I am working on a FreeBSD-CURRENT port of Ice, because
Ice looks pretty interesting. I've found some problems in the FreeBSD header
files, and am working with the FreeBSD developer's to fix them.

To make your code more portable, you could include
<stdint.h> and define __STDC_LIMIT_MACROS to 1, as allowed by the C99
standard, for compatibility with C++.

I'm not sure if this is the best forum to post patches, but Michi
told me to post it here, so here goes.

Comments

  • Re: Working on FreeBSD-CURRENT port
    Originally posted by rodrigc
    Hi,

    To make your code more portable, you could include
    <stdint.h> and define __STDC_LIMIT_MACROS to 1, as allowed by the C99
    standard, for compatibility with C++.


    It's quite ironic that this is NOT portable. I agree that it should be and perhaps sometime in the next ten years it will be, but sadly , some commercial compilers such as Solaris Forte 6.2 do not have this header at the moment.

    Regards,

    Andrew.
  • Thanks for the feedback.

    I checked the following boxes which I have access to:

    FreeBSD-CURRENT
    Red Hat Linux 7.3
    MacOS X 10.2.2
    Solaris 2.7

    All of them had <stdint.h> except for Solaris.
    All of them (including Solaris) had <inttypes.h>

    One FreeSBD, MacOS x, and Linux, <inttypes.h> includes <stdint.h>

    So I think this new patch is good.

    I also introduce a macro HAVE_INTTYPES_H, so if
    an autoconf style test is written to detect the presence of this header,
    then it can be used.
  • Thanks, we applied the changes to Config.h. They will be available in Ice-1.0.1.
  • Hi,

    I have successfully compiled all of ICE on FreeBSD-CURRENT 5.0
    after patching ICE. I am attaching my patches.

    Note: some patches to FreeBSD are required. I am working with the
    FreeBSD developers to integrate these patches.
    FreeBSD patches are:


    http://groups.google.com/groups?oe=UTF-8&selm=fa.e93o6ro.66k01k%40ifi.uio.no

    I am attaching my ICE patches. They are based on feedback from
    Marc and Andrew.

    Now I am going to read the ICE documentation and try it out. :)
  • Here is my patch for the Make.rules file for
    Make.rules. It does minor stuff like
    adding -I/usr/local/include to the CPPFLAGS, adding
    -pthread to the compiler flags to get the correct
    stuff linked in for pthreads, and other minor
    fixes for getting the right paths to Xerces, and Berkeley db.

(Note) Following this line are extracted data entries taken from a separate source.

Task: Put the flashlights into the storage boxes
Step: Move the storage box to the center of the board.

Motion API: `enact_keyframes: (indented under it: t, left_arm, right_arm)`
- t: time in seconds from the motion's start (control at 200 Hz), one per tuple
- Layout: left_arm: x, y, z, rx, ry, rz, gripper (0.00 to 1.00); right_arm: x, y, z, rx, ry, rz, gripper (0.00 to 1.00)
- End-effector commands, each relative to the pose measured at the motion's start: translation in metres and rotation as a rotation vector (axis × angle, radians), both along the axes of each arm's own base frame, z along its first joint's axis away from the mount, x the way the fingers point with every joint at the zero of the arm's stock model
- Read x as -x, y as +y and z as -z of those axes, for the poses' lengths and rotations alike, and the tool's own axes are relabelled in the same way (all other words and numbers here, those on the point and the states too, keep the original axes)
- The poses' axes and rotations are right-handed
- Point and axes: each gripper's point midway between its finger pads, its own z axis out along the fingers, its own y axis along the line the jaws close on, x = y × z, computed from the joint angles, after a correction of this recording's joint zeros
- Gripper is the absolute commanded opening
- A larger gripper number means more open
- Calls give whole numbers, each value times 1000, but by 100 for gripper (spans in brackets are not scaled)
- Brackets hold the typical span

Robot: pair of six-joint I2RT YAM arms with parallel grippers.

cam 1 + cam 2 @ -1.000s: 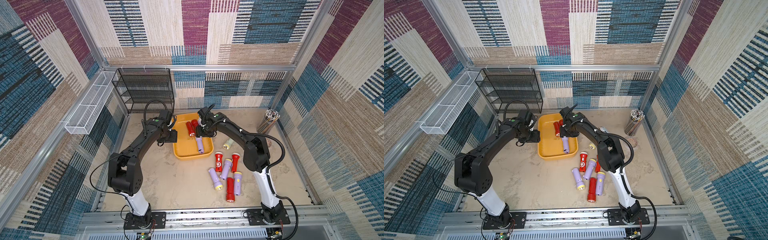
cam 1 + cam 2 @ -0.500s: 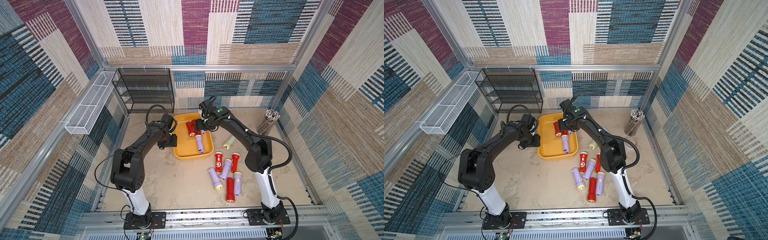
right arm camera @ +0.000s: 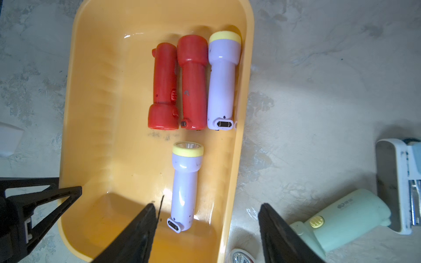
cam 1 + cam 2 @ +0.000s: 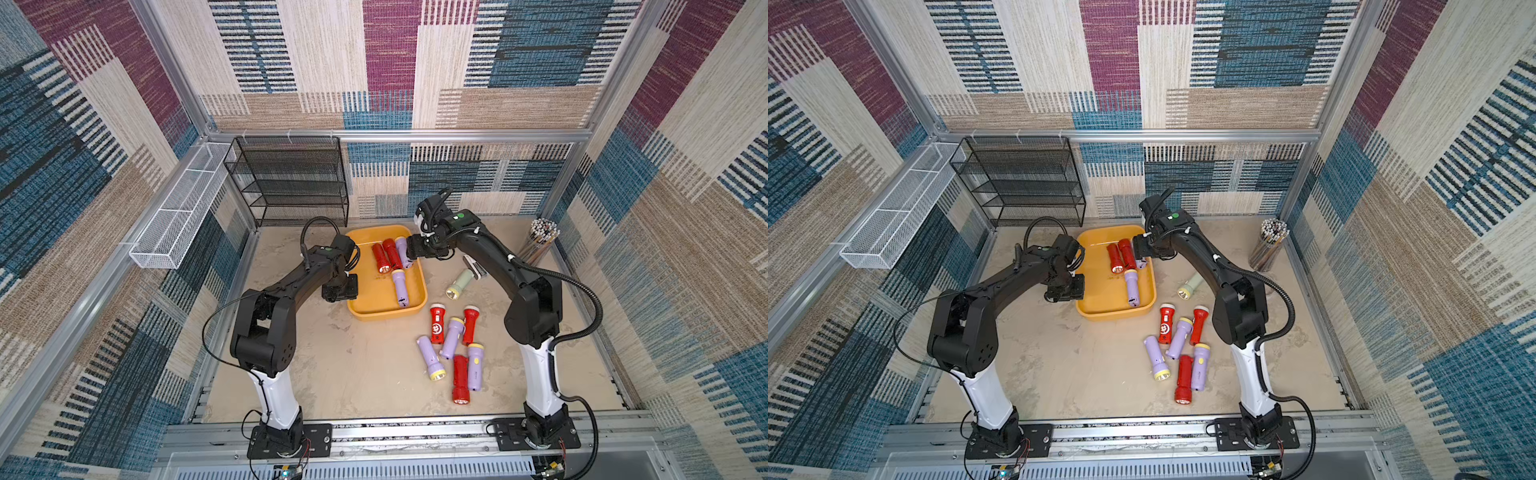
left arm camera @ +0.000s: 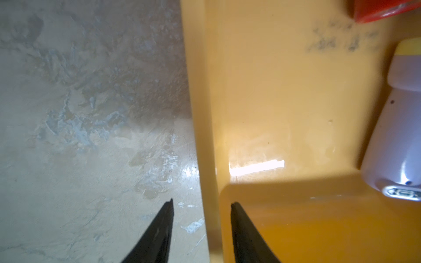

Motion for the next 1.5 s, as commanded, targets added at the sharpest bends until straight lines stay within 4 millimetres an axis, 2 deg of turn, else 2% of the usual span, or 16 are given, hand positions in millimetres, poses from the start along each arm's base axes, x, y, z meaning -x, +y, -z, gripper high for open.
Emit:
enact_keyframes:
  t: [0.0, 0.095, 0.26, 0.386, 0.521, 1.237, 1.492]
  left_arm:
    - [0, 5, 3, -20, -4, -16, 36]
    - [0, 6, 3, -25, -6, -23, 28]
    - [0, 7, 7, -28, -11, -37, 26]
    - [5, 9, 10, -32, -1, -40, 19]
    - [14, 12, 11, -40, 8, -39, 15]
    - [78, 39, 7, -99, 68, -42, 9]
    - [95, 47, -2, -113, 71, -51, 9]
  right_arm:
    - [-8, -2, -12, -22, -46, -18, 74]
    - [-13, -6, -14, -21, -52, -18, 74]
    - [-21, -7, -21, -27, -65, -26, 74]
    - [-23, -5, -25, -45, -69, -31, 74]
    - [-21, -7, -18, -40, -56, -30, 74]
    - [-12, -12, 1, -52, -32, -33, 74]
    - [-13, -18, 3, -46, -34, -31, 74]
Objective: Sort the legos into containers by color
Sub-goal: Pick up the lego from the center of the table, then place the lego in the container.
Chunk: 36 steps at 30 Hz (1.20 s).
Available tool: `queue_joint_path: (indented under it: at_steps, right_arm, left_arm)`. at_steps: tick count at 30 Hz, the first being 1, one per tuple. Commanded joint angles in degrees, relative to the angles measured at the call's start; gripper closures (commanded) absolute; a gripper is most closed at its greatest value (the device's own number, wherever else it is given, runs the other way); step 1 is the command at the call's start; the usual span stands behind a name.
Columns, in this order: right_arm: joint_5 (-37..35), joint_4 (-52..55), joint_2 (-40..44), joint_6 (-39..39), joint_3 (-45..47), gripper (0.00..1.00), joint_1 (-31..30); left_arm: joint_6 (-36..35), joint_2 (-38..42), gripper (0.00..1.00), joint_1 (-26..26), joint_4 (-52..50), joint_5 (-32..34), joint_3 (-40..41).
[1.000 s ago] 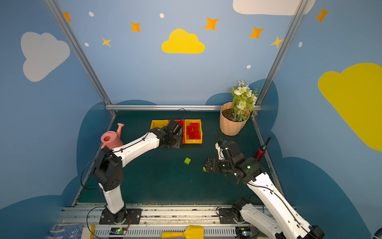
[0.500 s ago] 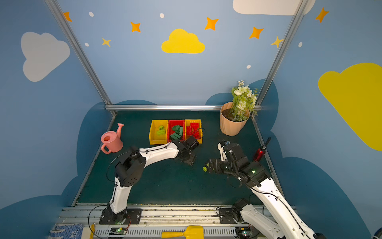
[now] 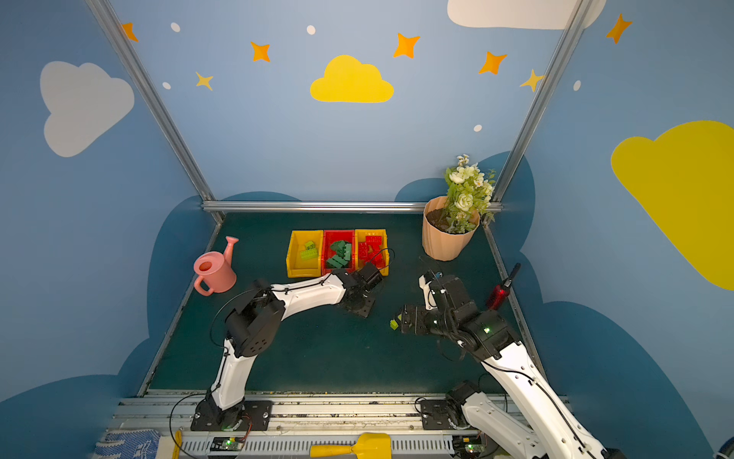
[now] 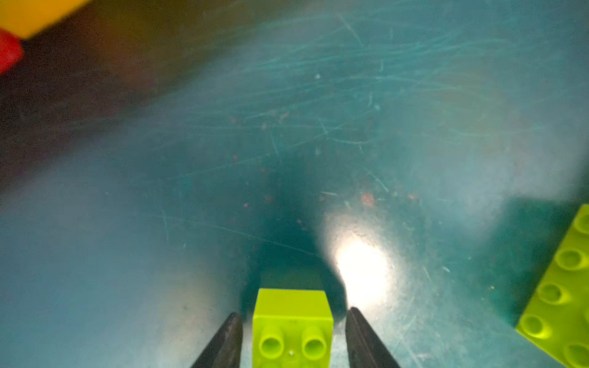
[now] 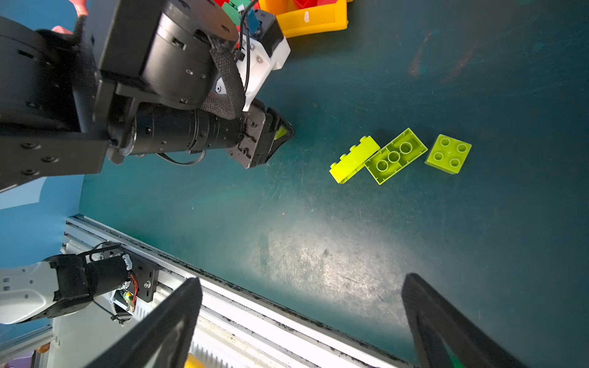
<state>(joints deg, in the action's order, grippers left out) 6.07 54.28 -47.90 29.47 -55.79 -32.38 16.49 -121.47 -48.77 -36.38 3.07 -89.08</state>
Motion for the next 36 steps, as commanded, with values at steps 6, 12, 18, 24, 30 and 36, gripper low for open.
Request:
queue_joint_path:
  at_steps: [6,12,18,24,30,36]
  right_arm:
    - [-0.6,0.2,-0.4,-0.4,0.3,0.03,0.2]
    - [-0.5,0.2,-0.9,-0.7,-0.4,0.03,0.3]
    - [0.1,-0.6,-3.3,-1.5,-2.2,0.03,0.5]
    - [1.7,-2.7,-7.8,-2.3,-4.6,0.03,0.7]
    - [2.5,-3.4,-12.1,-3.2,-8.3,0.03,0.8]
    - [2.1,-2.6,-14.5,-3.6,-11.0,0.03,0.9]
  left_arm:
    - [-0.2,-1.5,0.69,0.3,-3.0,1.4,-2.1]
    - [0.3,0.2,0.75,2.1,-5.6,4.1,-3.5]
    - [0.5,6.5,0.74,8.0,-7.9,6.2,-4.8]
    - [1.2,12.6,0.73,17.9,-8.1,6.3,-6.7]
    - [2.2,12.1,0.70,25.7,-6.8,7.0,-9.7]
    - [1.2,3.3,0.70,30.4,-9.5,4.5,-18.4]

    I don't think it should be integrated in the main source tree,
    but I am posting to show that it can be done without too much
    pain.

    An autoconf kind of system could probably catch all this
    stuff in a generic way, but writing autoconf is a pain. ;)
  • Originally posted by rodrigc
    Here is my patch for the Make.rules file for
    Make.rules. It does minor stuff like
    adding -I/usr/local/include to the CPPFLAGS, adding
    -pthread to the compiler flags to get the correct
    stuff linked in for pthreads, and other minor
    fixes for getting the right paths to Xerces, and Berkeley db.

    An autoconf kind of system could probably catch all this
    stuff in a generic way, but writing autoconf is a pain. ;)

    Another patch I found to be necessary was using ncurses instead of curses. This is because Suse 8.1 only has ncurses. It is quite conceivable that ncurses will be installed even on systems that have curses. There are several reasons for this. There is a large termcap database, some open source systems have a heavier dependency on ncurses etc.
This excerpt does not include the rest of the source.